# Pandas (cuDF)

In this notebook we will test Pandas with cuDF acceleration. We will use the `pandas` and `cudf` libraries to load a CSV file and perform some operations on it. We will compare the performance of the operations with and without cuDF acceleration.

#### Dataset information
![dataset_information](../public/dataset_information.png)

In [2]:
import time
import pandas as pd
import cudf

csv_file = "../data/concat.csv"

### Time to load a large CSV

In [None]:
# Measure Pandas load time (CPU)
start_time = time.time()
df_pandas = pd.read_csv(csv_file)
pandas_time = time.time() - start_time
print(f"Pandas load time: {pandas_time:.4f} seconds")

# Measure cuDF load time (GPU)
start_time = time.time()
df_cudf = cudf.read_csv(csv_file)
cudf_time = time.time() - start_time
print(f"cuDF (GPU) load time: {cudf_time:.4f} seconds")

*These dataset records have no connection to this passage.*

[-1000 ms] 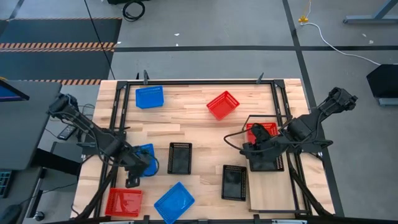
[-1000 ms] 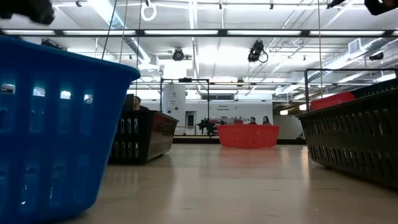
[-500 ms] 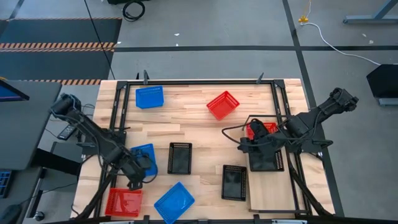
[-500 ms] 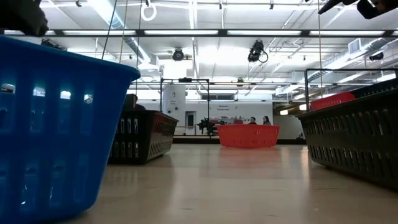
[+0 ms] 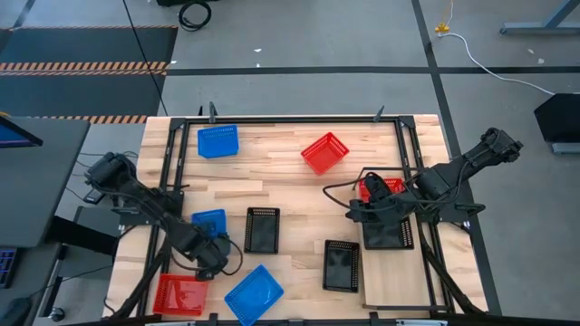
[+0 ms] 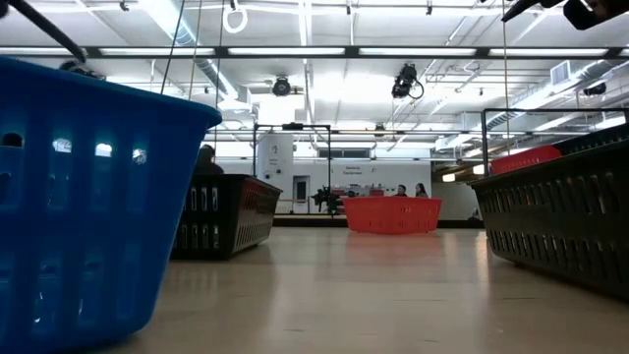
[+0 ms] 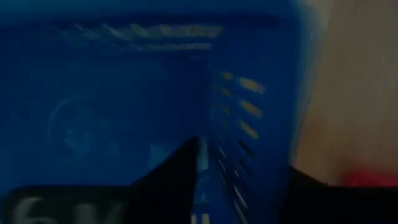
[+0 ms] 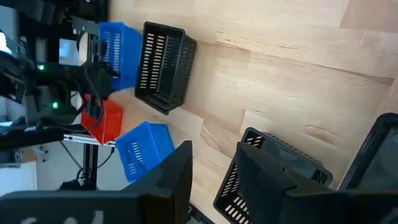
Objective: Stack baskets on shelf by color
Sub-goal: Put the middle blue bin on the shelf
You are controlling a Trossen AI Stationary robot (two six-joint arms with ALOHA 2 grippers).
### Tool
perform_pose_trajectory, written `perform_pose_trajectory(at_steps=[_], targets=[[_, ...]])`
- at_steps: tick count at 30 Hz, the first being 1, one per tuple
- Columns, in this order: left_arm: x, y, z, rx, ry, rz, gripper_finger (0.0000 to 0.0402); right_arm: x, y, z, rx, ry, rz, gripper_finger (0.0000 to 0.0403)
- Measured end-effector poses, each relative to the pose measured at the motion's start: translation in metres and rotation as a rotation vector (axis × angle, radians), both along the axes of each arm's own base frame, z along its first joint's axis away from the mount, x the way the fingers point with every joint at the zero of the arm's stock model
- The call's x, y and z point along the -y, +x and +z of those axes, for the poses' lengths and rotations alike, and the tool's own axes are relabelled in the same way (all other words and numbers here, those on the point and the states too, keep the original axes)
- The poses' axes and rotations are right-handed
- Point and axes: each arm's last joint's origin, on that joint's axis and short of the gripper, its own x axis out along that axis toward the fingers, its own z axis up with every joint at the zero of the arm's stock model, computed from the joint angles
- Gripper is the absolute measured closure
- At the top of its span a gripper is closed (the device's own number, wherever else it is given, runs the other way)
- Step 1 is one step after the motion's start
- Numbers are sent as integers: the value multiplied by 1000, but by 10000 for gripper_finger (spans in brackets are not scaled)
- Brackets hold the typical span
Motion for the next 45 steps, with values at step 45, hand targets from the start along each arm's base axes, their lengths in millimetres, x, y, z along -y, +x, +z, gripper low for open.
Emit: perform_pose_trajectory(at_steps=[45], targets=[[-43,91,156,462,97,-817,397,97,120,2,234,-81,415,201]])
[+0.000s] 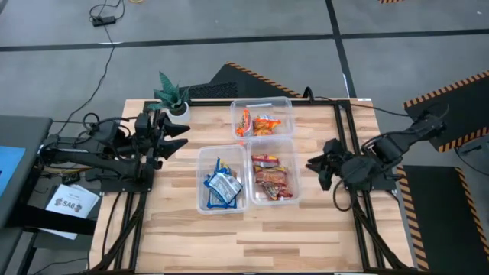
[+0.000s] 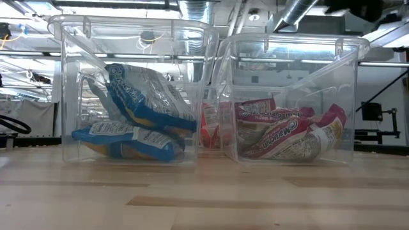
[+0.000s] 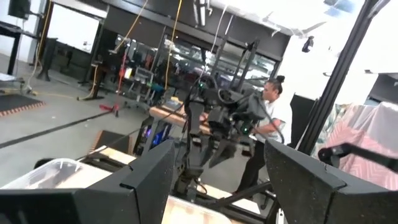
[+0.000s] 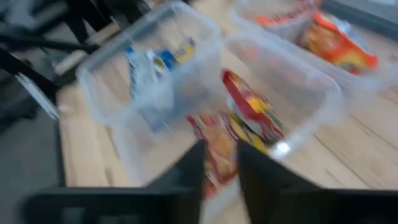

Pandas load time: 15.4155 seconds
cuDF (GPU) load time: 3.0132 seconds


In [4]:
%load_ext cudf.pandas
import pandas as pd
start_time = time.time()
df_pandas_load = pd.read_csv(csv_file)
pandas_load_time = time.time() - start_time
print(f"Pandas load time: {pandas_load_time:.4f} seconds")

Pandas load time: 2.7375 seconds